Der strahlend heldische Robert Dean Smith hatte als Walther einen glänzenden Auftritt und seine Werbelieder wurden zu Höhepunkten. Dazu spielte er den Verliebten mit drollig-optimistischem Lächeln und eroberte damit die Herzen im Sturm. Seine Eva war Edith Haller, sie überwältigte mit unschuldigem Aussehen und einem fulminant leuchtkräftigen Sopran mit riesigem Höhenvolumen. Der wohligwarme Bass von Georg Zeppenfelds passte sehr gut zur Rolle des treusorgenden und aufrechten Vaters Pogner. Albert Dohmen war ein introvertiert ernsthafter Sachs, der mit markiger Stimme seinen monumentalen Part stabil gestaltete.

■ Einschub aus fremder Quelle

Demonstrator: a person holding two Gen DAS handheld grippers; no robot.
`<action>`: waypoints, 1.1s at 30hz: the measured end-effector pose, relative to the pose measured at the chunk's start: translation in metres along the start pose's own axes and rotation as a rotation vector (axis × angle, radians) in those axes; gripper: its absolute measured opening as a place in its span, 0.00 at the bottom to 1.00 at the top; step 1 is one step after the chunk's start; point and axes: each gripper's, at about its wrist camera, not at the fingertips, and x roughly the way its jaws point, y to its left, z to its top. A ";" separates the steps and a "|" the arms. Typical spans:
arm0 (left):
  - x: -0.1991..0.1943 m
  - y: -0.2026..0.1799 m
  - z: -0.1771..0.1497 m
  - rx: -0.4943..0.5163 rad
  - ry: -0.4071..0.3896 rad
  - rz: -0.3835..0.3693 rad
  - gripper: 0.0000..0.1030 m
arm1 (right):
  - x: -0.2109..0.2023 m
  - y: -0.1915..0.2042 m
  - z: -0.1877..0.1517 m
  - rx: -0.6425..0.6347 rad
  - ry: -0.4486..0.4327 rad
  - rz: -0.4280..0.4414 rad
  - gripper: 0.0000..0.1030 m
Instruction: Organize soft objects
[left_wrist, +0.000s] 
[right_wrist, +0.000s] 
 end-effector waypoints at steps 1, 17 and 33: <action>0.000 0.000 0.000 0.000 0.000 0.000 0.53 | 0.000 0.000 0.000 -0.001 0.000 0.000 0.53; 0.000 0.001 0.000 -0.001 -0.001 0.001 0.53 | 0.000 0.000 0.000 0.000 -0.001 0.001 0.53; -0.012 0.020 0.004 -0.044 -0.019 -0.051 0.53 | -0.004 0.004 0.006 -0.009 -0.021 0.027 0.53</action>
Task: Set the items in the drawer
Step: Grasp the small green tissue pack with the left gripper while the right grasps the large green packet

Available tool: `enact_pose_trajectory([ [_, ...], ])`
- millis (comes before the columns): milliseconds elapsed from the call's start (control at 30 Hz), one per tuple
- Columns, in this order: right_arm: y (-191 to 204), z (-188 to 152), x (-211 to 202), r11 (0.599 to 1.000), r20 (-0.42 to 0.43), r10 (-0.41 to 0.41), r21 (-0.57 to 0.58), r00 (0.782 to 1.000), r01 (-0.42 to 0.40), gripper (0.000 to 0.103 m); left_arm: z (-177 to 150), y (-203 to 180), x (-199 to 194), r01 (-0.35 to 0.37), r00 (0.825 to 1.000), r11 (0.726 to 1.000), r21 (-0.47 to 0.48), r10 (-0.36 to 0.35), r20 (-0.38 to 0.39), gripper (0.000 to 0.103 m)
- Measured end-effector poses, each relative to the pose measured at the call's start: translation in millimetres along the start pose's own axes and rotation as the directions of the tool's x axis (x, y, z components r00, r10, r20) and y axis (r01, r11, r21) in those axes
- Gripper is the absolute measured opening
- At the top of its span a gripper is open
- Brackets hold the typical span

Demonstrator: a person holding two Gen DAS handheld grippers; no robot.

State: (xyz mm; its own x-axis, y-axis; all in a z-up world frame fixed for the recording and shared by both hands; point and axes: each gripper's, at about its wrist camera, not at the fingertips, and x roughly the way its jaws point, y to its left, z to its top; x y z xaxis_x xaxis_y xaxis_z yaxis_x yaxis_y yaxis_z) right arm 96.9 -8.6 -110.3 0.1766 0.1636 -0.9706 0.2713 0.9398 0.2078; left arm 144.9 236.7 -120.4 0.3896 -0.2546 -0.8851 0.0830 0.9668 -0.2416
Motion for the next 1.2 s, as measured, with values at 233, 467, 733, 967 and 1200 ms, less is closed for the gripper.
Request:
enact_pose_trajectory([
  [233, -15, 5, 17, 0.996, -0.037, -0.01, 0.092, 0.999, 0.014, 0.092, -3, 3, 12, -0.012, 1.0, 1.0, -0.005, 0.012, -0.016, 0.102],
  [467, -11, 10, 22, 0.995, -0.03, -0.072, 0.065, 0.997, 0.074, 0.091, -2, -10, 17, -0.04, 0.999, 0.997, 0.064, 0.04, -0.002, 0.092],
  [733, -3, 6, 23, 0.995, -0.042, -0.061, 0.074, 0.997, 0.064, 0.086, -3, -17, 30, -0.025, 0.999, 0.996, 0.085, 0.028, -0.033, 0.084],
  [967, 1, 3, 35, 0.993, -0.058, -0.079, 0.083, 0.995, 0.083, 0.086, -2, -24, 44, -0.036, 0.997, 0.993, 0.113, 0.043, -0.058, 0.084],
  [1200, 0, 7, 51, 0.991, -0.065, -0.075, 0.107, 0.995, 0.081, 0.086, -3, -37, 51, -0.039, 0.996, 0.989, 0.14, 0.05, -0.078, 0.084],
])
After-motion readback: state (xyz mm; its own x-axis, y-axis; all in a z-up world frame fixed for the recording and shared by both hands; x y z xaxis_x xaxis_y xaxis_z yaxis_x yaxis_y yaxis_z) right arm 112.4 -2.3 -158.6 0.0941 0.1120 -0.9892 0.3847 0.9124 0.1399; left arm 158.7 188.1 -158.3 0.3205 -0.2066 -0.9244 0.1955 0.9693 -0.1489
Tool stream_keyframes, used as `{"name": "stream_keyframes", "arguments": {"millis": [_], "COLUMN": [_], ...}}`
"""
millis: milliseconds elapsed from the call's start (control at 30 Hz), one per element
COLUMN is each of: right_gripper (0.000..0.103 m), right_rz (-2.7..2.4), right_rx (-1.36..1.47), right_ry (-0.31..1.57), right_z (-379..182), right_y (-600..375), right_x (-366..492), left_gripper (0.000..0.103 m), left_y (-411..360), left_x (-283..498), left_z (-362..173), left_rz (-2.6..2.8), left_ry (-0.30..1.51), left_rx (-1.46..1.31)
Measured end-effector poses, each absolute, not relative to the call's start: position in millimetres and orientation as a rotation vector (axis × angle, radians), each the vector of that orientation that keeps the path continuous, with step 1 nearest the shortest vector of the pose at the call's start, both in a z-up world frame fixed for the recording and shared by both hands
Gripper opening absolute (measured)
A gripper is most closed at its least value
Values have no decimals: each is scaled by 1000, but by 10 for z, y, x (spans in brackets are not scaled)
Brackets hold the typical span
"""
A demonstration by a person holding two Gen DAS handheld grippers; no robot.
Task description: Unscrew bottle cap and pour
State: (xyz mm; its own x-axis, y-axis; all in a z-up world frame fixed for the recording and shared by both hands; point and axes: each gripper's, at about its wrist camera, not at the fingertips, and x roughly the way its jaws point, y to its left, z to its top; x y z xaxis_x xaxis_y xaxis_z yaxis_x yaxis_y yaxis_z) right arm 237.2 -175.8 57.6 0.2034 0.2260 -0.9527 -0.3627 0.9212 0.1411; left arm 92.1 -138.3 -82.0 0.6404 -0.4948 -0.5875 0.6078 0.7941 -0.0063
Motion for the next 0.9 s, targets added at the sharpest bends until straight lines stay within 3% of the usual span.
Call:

Ein weiterer Traumkandidat für eine besondere Rolle war Dietrich Henschel als Walthers Gegenspieler Beckmesser. Im ersten Akt noch wohldosiert giftig, gehörte ihm dank seiner hinreißenden Schauspielerpräsenz der zweite. Sein leichter Bass nahm sich zwischen den anderen Herren eher zart aus. Doch mit dem Gesichtsausdruck des begossenen Pudels und feinen Entgleisungen in die Lächerlichkeit, geriet sein aussichtloser Kampf gegen Sachs faszinierend.

Dass sein spezielles Begleitinstrument, eine mit Stahlsaiten bespannte Mini-Harfe, direkt hinter ihm spielte, (mit eiserner Miene: Katharina Hanstedt) verlieh seinem Auftritt noch mehr Imposanz.

Die anschließende Prügelfuge gelang Janowski und dem Chor mit Prägnanz und Klanggewalt. Fantastisch, dass auch die kleinen Zwischenrufe der Hauptdarsteller zu hören waren. Der urige Bass Matti Salminen sorgte als Nachtwächter für einen mehr als würdigen Aktschluss.

Außerdem war noch der agile David von Peter Sonn (eingesprungen für Christph Strehl) sehr erwähnenswert, sowie Tuomas Pursio als Kothner und Michelle Breedt als solide Magdalene. Die Parts der Meistersinger sangen Jörg Schörner, Thomas Ebenstein, Thorsten Scharnke, Tobias Berndt, Hans-Peter Scheidegger, Sebastian Noack, Michael Smallwood und Hyung Wook Lee.

Nach den mehr als viereinhalb Stunden Musik tobte der Beifall für die Solisten und den Rundfunkchor Berlin (Einstudierung Eberhard Friedrich). Ein Bravosturm aus tausend Kehlen erschütterte die Philharmonie für Marek Janowski und das Rundfunk-Sinfonieorchester Berlin.